REQUIRED ACTION – List each line of the data that holds the string "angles", please.

>>>

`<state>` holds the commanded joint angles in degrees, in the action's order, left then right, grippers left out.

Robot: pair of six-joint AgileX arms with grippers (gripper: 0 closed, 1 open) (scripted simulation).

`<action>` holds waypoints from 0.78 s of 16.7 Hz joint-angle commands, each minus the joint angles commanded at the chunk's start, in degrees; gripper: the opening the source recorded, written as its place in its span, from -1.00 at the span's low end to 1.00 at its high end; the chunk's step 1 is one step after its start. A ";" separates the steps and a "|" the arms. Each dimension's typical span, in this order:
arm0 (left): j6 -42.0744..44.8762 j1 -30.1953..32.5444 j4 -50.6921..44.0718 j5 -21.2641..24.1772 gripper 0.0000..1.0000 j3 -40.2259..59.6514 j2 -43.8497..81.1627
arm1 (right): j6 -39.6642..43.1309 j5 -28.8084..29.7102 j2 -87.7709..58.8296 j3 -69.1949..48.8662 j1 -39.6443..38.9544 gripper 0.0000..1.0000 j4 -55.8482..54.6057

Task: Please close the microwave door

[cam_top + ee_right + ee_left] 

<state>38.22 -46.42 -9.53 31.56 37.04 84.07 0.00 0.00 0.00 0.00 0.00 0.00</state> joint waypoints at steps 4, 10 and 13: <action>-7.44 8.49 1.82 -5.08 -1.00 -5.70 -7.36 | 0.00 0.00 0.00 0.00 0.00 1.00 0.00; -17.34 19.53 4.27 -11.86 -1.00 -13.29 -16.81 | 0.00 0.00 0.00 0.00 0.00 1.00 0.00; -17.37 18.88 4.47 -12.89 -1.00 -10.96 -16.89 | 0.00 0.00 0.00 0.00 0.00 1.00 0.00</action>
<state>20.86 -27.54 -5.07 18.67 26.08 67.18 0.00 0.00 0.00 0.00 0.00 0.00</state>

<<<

SOLUTION TO THIS EXERCISE –
`<state>` holds the commanded joint angles in degrees, in the action's order, left then right, grippers left out.
`<action>` holds waypoints from 0.78 s of 16.7 Hz joint-angle commands, each minus the joint angles commanded at the chunk's start, in degrees; gripper: the opening the source recorded, written as its place in its span, from -1.00 at the span's low end to 1.00 at its high end; the chunk's step 1 is one step after its start. A ";" separates the steps and a "|" the arms. Each dimension's typical span, in this order:

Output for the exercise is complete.